- RECORDED DATA
........
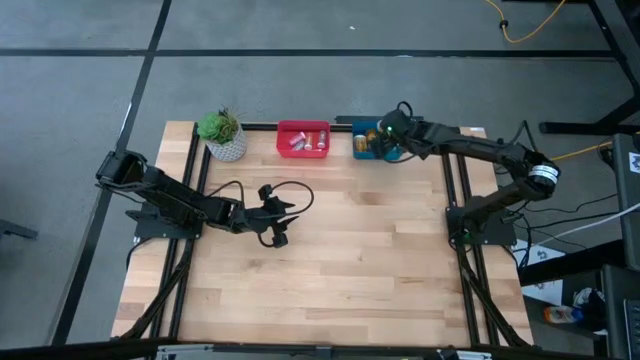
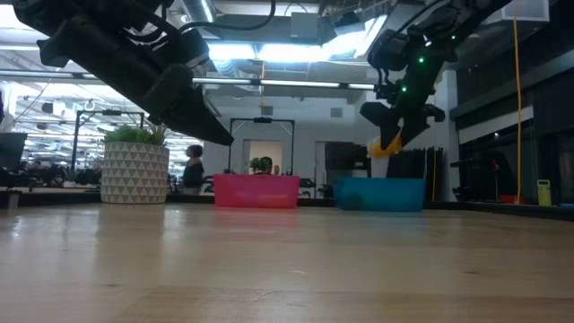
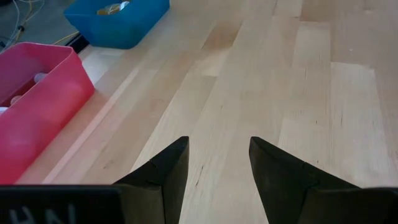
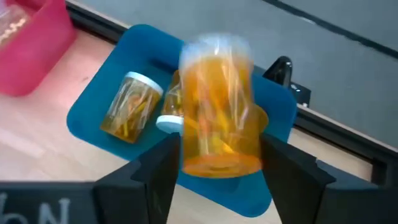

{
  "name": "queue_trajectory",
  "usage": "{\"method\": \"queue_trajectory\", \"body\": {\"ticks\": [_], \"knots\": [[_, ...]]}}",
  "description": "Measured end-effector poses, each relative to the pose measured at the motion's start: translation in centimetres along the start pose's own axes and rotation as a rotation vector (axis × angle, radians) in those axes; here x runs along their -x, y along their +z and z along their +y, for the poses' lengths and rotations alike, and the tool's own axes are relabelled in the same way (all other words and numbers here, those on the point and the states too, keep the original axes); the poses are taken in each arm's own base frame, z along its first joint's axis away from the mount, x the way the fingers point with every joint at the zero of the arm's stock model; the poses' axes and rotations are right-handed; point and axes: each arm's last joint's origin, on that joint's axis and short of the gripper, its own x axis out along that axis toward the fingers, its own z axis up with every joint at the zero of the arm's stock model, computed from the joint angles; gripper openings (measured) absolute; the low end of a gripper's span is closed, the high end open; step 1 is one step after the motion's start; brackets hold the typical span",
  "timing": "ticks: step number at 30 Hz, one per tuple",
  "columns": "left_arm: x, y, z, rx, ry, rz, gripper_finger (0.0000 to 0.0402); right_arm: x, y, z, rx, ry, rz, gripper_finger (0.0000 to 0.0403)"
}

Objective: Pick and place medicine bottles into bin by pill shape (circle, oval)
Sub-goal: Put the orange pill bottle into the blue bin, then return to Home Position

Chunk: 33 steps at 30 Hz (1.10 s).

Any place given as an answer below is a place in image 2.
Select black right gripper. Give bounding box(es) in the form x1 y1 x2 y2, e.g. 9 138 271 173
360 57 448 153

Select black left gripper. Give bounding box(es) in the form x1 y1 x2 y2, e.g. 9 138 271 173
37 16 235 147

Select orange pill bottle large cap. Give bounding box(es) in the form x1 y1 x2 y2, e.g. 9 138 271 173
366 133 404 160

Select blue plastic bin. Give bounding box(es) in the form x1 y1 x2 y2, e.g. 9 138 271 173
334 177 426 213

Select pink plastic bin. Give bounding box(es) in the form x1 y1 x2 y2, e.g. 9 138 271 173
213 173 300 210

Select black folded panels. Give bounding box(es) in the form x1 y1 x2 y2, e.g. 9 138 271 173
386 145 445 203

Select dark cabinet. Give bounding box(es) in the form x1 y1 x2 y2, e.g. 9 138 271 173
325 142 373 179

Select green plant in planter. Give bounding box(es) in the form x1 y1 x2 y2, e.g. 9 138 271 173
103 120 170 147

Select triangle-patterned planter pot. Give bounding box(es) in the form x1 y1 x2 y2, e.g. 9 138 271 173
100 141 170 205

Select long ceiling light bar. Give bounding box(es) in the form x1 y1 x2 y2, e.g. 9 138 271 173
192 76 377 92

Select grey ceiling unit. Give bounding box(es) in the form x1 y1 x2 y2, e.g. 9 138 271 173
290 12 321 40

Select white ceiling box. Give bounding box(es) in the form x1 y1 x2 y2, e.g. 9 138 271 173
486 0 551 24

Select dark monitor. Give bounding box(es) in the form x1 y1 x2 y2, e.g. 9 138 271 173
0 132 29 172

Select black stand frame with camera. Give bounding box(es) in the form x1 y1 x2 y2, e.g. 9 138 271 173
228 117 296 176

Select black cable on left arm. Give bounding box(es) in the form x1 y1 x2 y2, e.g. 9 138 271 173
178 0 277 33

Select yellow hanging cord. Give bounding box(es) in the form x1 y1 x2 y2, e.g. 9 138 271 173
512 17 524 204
........
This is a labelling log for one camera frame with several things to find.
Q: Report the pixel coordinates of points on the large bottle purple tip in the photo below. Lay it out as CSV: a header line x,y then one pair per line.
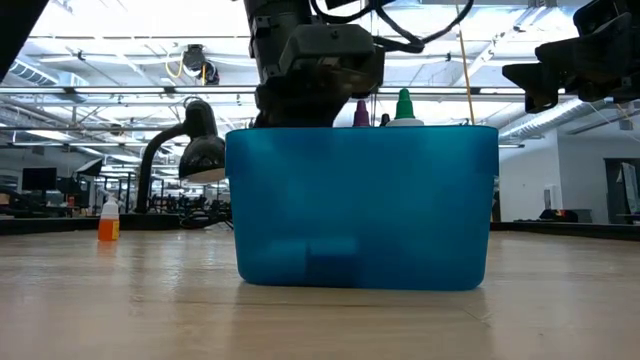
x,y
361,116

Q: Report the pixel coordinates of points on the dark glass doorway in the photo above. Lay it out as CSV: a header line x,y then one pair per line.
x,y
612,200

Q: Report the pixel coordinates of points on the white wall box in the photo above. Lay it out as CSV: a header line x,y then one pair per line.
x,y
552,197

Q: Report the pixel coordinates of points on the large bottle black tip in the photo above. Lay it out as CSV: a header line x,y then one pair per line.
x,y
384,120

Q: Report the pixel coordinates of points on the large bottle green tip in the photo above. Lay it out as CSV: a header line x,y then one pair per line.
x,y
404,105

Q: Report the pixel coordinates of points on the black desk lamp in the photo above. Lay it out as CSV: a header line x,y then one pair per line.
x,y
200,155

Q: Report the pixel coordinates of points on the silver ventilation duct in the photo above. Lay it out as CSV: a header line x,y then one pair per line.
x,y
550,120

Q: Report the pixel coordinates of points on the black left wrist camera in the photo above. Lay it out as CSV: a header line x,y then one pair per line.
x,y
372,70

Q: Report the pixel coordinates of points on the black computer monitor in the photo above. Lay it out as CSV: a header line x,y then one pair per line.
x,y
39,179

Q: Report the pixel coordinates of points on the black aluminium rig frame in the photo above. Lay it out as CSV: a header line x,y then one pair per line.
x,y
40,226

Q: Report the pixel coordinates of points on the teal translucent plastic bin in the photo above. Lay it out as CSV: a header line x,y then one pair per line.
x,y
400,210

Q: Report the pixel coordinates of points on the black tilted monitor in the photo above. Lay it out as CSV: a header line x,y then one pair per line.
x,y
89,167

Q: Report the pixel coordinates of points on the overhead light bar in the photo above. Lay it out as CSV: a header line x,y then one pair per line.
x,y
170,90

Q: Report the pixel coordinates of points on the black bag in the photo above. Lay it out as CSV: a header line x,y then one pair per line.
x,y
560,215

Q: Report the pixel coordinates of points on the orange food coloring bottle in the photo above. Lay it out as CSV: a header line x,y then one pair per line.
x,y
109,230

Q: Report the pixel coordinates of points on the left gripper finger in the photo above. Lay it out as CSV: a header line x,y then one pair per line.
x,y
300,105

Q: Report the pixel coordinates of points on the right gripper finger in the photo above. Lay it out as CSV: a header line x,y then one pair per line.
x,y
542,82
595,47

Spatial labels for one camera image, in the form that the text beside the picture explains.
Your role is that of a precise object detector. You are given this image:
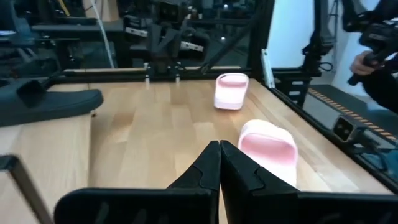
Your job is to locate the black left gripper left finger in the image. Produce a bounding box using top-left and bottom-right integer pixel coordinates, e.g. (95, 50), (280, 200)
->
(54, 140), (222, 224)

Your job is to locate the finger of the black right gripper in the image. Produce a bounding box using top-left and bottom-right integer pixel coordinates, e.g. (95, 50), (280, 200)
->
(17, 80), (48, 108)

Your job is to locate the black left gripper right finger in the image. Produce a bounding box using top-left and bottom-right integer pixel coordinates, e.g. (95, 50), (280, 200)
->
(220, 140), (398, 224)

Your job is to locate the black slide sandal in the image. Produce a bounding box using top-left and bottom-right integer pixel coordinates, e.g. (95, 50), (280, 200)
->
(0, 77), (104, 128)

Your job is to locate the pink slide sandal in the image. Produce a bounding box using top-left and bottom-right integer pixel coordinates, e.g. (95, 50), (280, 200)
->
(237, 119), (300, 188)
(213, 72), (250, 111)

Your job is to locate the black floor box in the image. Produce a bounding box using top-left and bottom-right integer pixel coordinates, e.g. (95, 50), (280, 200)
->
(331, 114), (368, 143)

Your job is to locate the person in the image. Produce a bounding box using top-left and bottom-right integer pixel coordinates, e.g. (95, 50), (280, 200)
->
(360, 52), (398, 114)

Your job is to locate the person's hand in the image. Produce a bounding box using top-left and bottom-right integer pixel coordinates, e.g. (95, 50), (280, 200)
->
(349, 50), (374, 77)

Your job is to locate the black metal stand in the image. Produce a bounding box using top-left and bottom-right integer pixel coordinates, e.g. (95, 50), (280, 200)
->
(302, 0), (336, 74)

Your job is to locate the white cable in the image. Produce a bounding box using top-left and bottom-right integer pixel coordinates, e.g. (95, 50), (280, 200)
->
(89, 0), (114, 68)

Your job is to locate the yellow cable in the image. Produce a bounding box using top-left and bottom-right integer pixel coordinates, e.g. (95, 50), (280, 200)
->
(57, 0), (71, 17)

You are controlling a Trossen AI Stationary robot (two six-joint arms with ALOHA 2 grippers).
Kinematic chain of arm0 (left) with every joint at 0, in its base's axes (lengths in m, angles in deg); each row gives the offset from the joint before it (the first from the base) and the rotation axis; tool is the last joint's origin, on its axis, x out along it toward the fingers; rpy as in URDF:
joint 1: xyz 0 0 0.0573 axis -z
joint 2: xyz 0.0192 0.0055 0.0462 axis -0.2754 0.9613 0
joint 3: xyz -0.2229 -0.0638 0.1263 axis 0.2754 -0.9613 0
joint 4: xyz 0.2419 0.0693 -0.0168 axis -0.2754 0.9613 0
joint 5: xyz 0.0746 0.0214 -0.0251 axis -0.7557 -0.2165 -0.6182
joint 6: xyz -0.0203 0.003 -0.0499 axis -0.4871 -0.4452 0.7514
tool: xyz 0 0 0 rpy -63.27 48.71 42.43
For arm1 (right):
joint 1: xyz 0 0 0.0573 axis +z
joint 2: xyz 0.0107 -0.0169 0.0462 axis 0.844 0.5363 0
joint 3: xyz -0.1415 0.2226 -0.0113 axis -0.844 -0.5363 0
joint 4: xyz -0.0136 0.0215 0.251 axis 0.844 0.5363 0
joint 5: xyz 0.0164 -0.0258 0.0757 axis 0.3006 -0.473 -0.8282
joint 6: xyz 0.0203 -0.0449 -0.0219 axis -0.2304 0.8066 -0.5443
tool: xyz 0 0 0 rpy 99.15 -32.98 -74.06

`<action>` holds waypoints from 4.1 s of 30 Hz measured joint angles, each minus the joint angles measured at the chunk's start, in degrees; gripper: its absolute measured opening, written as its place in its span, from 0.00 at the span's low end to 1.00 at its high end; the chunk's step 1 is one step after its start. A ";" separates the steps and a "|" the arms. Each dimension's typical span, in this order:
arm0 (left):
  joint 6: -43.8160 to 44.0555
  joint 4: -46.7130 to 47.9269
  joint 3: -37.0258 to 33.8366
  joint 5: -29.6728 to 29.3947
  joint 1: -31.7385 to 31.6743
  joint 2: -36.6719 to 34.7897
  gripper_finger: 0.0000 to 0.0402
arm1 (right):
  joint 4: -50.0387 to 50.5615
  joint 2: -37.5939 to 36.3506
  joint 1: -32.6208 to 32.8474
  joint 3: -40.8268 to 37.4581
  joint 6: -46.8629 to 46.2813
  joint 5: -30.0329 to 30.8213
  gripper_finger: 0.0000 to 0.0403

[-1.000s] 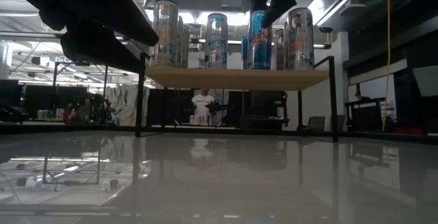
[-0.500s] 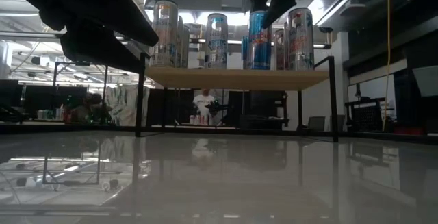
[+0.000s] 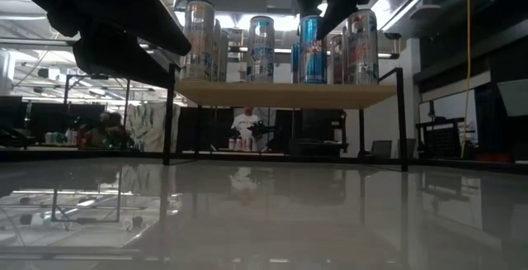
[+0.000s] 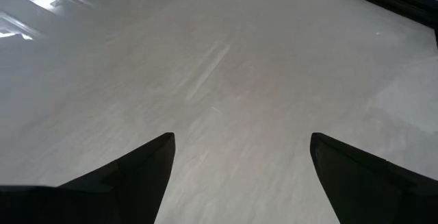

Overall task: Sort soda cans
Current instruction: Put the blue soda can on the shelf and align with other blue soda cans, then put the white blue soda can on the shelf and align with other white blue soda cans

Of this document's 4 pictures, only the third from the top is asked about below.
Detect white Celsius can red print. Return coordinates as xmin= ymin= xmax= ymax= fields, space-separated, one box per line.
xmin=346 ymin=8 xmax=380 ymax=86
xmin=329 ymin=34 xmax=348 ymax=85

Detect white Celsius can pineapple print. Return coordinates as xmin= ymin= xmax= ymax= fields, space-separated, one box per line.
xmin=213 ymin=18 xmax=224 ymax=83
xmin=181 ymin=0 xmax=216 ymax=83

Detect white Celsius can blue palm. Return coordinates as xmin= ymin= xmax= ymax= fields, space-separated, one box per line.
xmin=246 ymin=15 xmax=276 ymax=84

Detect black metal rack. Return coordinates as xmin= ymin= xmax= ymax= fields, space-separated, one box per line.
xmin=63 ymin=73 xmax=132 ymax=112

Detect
........
- EXERCISE GOAL
Above are the records; from them, give again exactly the lines from the one containing "joint 5: -29.6728 to 29.3947" through the one containing "joint 1: -32.6208 to 32.8474", both included.

- OUTPUT FOR THIS TASK
  joint 5: -29.6728 to 29.3947
  joint 1: -31.7385 to 31.6743
  joint 2: -36.6719 to 34.7897
  gripper_finger: 0.0000 to 0.0402
arm1 (right):
  joint 4: -50.0387 to 50.5615
  joint 2: -37.5939 to 36.3506
  joint 1: -32.6208 to 32.8474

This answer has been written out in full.